From what i could gather, widescreen 20+ inch monitors have the future, and 19 inch 4:3 aspect ratio monitors are going to fade away due to some new matrix technologies being developed & used.

My friends say that they definitely are worth getting and more preferred then 'normal' 4:3 monitors. If it wasn't for my genetically embedded preference of 4:3 ratios, i wold have gotten one myself.

Gaming problems may arise with lower end budget LCD's that lack proper control due to them being.. budget.. But if you're getting a mid-range monitor then i see no reason why can't you just limit the viewport to regular 4:3 when playing, if the game does not support wide screen mode.
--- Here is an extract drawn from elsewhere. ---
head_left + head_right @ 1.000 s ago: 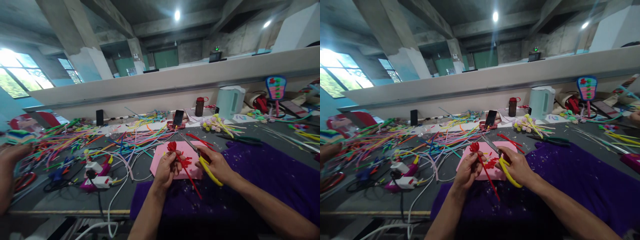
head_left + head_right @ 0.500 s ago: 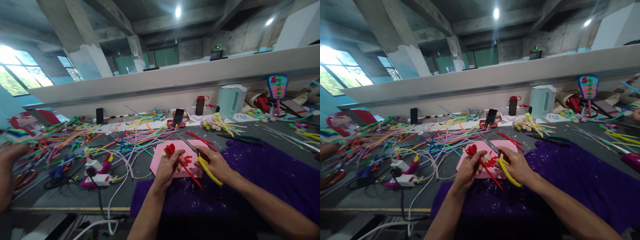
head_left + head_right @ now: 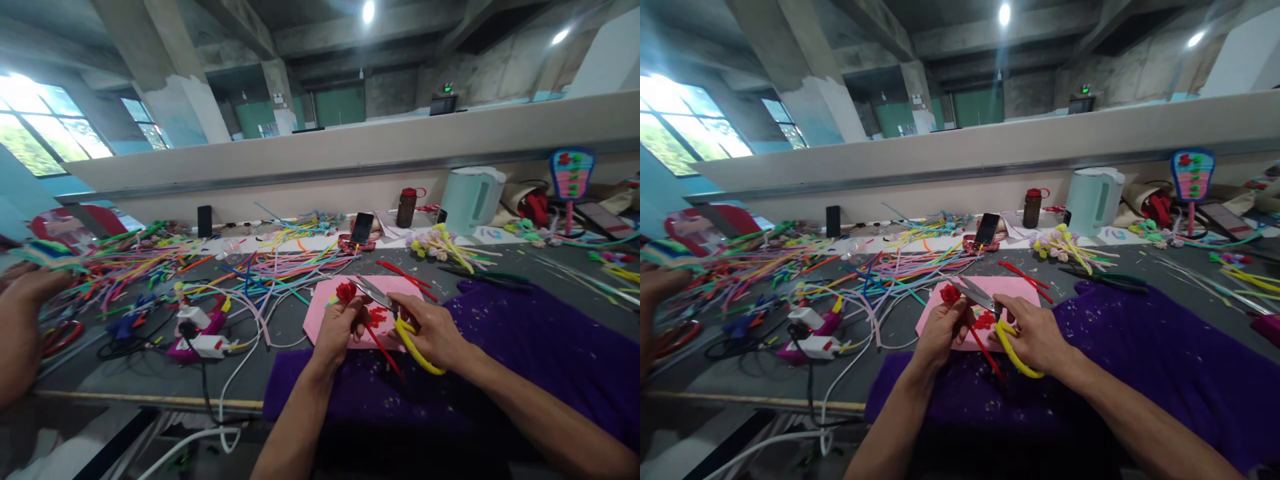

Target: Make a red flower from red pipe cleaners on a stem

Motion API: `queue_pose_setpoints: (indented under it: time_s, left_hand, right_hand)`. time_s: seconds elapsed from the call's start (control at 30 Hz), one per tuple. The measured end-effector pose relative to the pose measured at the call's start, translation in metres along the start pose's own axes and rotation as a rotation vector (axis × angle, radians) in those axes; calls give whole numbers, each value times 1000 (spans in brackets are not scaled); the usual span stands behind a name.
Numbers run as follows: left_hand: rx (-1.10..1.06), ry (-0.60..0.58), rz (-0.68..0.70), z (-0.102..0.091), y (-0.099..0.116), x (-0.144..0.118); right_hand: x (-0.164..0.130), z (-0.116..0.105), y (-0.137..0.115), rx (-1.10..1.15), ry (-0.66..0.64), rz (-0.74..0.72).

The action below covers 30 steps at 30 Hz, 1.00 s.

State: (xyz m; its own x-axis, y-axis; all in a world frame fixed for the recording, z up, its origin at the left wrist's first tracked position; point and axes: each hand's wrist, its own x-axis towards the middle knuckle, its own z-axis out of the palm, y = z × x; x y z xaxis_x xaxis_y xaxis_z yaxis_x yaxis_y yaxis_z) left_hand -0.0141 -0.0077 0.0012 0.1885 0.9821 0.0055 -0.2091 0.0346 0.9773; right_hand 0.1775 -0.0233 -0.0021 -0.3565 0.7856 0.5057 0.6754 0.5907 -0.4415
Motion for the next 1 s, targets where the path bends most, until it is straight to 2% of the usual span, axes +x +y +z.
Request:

The choice is up to you, of course. If you can live with wide screen, i'd suggest you get a widescreen. As a bonus a lot of them can go portret mode, so if you digital art, that may be a benefit.


----------



## moebius_wazlib (Jan 3, 2007)

I love my widescreen monitor and the aspect ratio out of aesthetic reasons, as well as having more space to store menus and pads while I work on art. For games that don't support widescreen modes, I just turn on centered timings, so that they don't get stretched (they are displayed in the center of the screen in their native resolution with vertical black bars instead of horizontal ones). Just make sure you get one with good viewing angle and response times. I notice only the slightest change in picture quality when I'm all the way to the side of my Viewsonic LCD, and the fast response time is great for movies and games (no apparent ghosting). See Tom's Hardware for some reviews. As has already been said, do not go for budget LCD's. They're just a waste of time and will be horribly annoying due to low response times/low viewing angles/bad color reproduction.


----------



## WelcomeTheCollapse (Jan 3, 2007)

You getting a tablet? You'll need to pay more for a widescreen version. And my games are sometimes stretched.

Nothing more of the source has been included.